Mean absolute heading difference between all pairs of participants |Δϕi,j| in human swarms, plotted as a function of A) metric distance and B) topological distance between i and j. The mean heading difference is smaller in the high-density condition (blue) than in the low density (red) in both plots (see text). Error bars represent the SEM, computed on the mean heading difference for all pairs of participants during each 10-s interval in all trials (six at each density). In A), the high- and low-density curves represent all heading differences less than 50° for pairs less than 4.5 m apart, yielding 4,093 estimates in the high- and 4,022 in the low-density condition. In B), the data were resorted to obtain heading differences less than 50° for each of the 15 nearest neighbors in each 10-s interval; metric distances ranged up to 8.3 m. This yielded 549 estimates in the high- and 528 in the low-density condition.

When replotted as a function of topological distance in Fig. 7B (after repruning cases with heading difference >50° or rank >15; 17% of data), the mean heading difference is again smaller in the high-density (blue curve) than the low-density (red curve) condition. This result indicates greater alignment between two neighbors who are physically closer but ordinally equidistant, contradicting the topological hypothesis. An LME regression revealed that the density effect is significant (χ2(1) = 9.26, P = 0.002) as is the interaction (density × ordinal rank) (χ2(1) = 19.39, P < 0.001). (See Table S3.)

Conclusion

The swarm experiment shows that heading alignment in real human crowds depends on density, whether plotted as a function of metric or topological distance. This finding provides decisive evidence against a topological neighborhood. The main effect of density is consistent with a metric neighborhood, but the density × distance interaction supports a visual neighborhood.

Discussion

Previous reports of collective motion in animal groups have found that some species, like starlings, are governed by topological interactions that depend on ordinal distance, while others, like chimney swifts, obey metric interactions that depend on physical distance. The present research provides the first evidence that the neighborhood of interaction in human crowds is not topological, depends on metric distance, and is best explained by visual information. The metric hypothesis predicts that varying density will affect the strength of interaction, because neighbor influence is distance dependent. In contrast, the topological hypothesis predicts that varying density will have no effect, because neighbor influence only depends on ordinal rank. The visual hypothesis predicts that responses will be influenced by both density, which reflects metric distance, and visibility, which reflects ordinal rank.

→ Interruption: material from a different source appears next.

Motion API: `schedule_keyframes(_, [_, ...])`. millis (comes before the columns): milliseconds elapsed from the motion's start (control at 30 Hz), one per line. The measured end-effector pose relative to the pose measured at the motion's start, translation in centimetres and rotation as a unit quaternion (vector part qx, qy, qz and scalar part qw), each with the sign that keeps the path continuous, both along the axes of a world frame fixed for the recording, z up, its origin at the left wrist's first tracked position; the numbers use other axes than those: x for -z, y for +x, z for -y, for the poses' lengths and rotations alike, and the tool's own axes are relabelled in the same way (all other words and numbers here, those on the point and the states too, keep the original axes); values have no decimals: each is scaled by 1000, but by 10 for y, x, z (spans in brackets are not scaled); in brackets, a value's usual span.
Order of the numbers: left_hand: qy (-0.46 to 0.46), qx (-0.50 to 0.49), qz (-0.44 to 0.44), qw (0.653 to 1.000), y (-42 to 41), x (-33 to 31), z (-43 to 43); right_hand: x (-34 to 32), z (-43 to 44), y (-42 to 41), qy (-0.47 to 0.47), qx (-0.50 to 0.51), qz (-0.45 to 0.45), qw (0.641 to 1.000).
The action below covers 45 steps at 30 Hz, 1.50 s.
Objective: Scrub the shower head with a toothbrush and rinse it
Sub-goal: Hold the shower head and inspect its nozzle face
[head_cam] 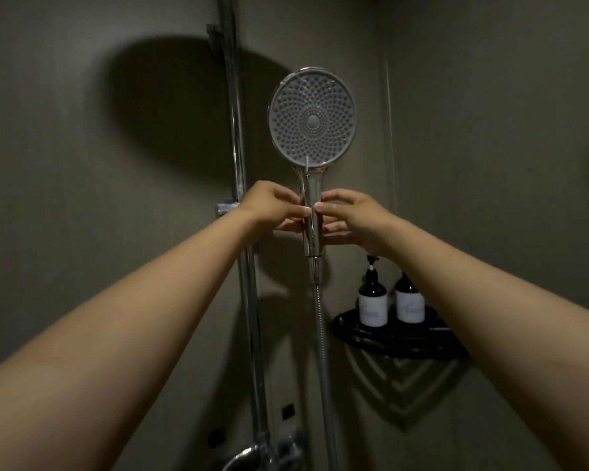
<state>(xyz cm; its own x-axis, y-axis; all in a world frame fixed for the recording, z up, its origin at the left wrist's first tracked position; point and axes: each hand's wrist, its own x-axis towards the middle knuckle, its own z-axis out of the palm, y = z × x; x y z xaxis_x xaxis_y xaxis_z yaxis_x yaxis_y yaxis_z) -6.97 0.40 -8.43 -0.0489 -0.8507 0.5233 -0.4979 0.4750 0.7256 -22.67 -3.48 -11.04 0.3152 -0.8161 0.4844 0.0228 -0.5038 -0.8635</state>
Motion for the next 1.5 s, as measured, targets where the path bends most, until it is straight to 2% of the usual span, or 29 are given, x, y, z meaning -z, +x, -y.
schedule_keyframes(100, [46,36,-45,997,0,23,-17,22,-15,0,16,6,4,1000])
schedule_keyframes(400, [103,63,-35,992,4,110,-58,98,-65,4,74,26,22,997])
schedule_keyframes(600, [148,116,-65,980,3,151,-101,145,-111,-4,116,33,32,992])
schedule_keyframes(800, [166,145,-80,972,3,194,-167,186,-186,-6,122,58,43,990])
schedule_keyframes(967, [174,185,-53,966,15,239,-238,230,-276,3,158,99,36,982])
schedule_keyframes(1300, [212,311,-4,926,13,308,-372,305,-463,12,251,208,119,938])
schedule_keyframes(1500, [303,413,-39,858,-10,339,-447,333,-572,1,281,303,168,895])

In three experiments, we found that alignment reliably depends on density, specifically the proximity of perturbed and unperturbed neighbors. When random neighbors were perturbed, there was a stronger heading response at high density as the number of perturbed neighbors increased (also a stronger speed response). Conversely, when only the nearest neighbors were perturbed, there was a stronger heading response at low density, for unperturbed neighbors were farther away and exerted less influence. Measurements of human swarms also revealed a significant effect of density: we observed greater alignment at high density, regardless of whether the data were plotted as a function of metric or topological distance. The pattern of data thus qualitatively rules out a topological neighborhood, is in the expected direction for a metric neighborhood, but is more closely predicted by a visual neighborhood.

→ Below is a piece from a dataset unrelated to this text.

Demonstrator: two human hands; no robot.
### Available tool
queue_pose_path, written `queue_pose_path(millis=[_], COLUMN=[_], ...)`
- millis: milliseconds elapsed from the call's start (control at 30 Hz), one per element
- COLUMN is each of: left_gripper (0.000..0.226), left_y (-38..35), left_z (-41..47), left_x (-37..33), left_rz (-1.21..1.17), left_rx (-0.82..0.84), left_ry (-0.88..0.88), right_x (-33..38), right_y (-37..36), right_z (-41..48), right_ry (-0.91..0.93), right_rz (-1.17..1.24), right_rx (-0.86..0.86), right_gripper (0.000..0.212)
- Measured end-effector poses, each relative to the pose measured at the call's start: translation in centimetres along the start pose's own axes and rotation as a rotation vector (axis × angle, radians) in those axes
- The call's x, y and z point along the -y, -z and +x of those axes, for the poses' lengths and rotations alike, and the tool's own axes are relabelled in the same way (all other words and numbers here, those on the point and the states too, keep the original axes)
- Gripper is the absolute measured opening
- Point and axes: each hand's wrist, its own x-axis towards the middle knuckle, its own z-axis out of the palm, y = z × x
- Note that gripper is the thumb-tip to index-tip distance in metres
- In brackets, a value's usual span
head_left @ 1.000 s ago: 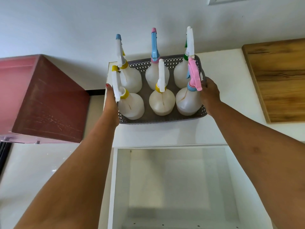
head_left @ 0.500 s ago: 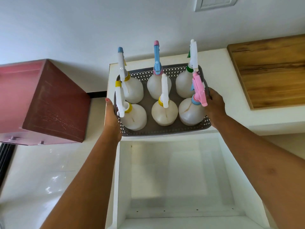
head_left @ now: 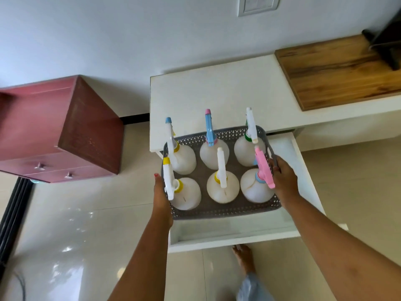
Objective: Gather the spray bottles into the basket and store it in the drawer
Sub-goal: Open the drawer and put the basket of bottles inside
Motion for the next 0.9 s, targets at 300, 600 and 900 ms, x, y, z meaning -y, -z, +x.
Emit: queue_pose_path(millis=[300, 600, 900], left_gripper=[0.06, 0.041, 0.036], left_y=[1.3, -0.9, -1.9], left_z=[-0.7, 3.0, 9.1], left_x=[5.0, 8.7, 13.2], left_rz=[0.037, 0.057, 0.076], left_rx=[-0.049, -0.035, -0.108], left_ry=[0.125, 0.131, 0.245], right_x=[-5.6, -9.5, -12.9], right_y=[-0.7, -1.3, -3.9], right_z=[-2.8, 0.2, 4.0], right_ry=[-0.07, -0.153, -0.231], right_rz=[-0.05, -0.028, -0.084], right_rx=[0.006, -0.002, 0.071], right_gripper=[0.034, 0.033, 0.018])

The visual neighborhood is determined by two factors, derived from the viewpoint of a pedestrian embedded in a crowd (23). First, when a neighbor changes heading direction or speed, this generates corresponding optical motions in the pedestrian's field of view. These optical velocities decrease with metric distance in accordance with Euclid's law. Second, near neighbors tend to partially occlude far neighbors, such that visibility decreases with both ordinal rank and metric separation in depth. The neighborhood's range of interaction corresponds to the distance at which nearer neighbors completely occlude all farther neighbors and thus varies dynamically with changes in density and visibility.

The visual model not only explains the density effects observed in the present experiments, it predicts the data in the second experiment much better than the metric model (Fig. 4). Whereas the omniscient metric model describes the decay with distance using a fixed exponential function, the visual model explains this distance dependence based on Euclid's law and the geometry of occlusion. Because it is sensitive to variation in neighbor distance and visibility, the model generalizes to crowds with different densities and distributions of neighbors. The present results thus provide critical support for a visual neighborhood in human crowds.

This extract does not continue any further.